**WHAT TO DO:**
Every line in the records below with the string "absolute" is to be copied out.

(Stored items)
****

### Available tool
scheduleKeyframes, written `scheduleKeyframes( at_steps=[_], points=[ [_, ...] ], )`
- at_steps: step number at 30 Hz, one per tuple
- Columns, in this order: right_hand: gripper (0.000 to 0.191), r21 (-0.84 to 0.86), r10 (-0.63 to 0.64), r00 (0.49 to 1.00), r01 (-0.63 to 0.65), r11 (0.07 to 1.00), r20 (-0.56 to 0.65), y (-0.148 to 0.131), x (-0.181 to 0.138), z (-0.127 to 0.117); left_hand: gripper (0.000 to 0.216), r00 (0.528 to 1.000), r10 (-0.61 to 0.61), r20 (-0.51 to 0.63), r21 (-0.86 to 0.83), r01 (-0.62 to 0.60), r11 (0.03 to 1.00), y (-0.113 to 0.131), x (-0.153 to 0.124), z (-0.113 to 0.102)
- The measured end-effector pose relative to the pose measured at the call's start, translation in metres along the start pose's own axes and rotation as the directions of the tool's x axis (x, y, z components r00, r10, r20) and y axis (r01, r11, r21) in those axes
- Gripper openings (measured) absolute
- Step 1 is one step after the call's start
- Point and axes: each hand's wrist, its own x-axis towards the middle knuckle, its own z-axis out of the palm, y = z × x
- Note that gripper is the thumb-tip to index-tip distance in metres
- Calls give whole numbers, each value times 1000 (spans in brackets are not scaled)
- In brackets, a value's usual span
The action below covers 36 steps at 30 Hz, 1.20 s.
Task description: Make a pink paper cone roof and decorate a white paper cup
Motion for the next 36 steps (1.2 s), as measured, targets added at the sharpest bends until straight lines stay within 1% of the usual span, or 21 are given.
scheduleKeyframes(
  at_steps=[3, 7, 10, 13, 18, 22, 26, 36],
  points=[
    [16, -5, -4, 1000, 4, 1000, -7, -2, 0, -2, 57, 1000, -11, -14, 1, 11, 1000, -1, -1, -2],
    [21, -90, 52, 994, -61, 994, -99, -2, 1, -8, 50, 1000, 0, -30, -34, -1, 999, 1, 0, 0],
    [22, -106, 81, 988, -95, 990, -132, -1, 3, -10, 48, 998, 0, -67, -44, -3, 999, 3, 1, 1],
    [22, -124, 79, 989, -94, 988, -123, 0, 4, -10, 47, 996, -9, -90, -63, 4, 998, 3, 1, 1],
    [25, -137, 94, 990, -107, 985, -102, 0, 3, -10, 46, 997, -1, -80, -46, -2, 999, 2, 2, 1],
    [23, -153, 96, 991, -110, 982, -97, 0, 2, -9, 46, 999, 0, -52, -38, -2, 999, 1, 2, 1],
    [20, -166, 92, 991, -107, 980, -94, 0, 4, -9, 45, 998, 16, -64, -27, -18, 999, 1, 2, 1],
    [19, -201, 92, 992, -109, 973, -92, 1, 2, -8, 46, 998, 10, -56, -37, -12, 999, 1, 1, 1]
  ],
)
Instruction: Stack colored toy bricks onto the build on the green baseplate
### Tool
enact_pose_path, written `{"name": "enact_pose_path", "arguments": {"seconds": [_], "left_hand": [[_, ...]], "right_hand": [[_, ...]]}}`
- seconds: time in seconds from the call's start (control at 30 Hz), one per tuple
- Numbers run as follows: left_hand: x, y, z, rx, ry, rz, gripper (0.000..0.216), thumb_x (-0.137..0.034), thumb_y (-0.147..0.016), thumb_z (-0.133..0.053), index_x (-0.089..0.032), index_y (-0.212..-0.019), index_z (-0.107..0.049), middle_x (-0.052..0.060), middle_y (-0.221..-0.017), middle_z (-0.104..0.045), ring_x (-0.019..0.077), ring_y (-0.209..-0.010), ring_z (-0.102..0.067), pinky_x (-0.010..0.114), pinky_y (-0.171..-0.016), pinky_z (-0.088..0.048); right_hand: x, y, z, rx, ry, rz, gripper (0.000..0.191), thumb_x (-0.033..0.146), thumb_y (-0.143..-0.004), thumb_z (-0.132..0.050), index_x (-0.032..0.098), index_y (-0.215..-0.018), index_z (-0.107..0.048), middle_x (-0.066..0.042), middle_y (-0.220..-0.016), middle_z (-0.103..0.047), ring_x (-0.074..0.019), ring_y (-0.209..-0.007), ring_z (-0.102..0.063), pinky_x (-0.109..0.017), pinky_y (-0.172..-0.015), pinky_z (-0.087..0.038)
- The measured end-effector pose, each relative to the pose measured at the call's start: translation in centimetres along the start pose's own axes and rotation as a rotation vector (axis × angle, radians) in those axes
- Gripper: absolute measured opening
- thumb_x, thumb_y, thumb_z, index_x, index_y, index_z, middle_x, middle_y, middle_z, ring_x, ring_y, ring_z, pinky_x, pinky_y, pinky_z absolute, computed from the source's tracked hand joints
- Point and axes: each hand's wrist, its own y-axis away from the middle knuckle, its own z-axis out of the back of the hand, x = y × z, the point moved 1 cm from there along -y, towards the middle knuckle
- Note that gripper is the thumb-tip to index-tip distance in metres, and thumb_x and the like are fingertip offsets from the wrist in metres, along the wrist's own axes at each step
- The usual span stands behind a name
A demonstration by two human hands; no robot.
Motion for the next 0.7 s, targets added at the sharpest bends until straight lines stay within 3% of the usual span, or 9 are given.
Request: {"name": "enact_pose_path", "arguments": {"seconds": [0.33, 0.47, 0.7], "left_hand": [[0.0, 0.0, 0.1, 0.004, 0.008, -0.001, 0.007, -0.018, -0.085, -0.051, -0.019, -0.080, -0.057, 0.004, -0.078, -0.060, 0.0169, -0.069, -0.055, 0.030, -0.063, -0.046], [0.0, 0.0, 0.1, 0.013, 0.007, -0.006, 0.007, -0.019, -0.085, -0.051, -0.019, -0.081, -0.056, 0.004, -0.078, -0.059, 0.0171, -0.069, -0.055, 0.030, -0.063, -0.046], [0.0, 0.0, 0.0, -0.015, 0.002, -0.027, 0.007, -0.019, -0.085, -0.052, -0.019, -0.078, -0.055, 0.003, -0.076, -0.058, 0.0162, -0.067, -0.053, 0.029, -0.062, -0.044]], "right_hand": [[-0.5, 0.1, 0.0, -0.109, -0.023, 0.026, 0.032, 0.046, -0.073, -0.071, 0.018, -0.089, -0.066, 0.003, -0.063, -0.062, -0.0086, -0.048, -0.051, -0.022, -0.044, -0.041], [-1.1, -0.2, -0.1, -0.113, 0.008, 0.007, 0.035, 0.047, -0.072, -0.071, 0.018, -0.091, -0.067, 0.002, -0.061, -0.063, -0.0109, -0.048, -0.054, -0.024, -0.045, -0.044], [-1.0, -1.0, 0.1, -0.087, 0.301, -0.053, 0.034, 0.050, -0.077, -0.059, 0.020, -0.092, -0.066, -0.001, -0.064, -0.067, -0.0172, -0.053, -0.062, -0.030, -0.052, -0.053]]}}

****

**WORKED SOLUTION:**
- Gripper openings (measured) absolute
- Gripper: absolute measured opening
- thumb_x, thumb_y, thumb_z, index_x, index_y, index_z, middle_x, middle_y, middle_z, ring_x, ring_y, ring_z, pinky_x, pinky_y, pinky_z absolute, computed from the source's tracked hand joints

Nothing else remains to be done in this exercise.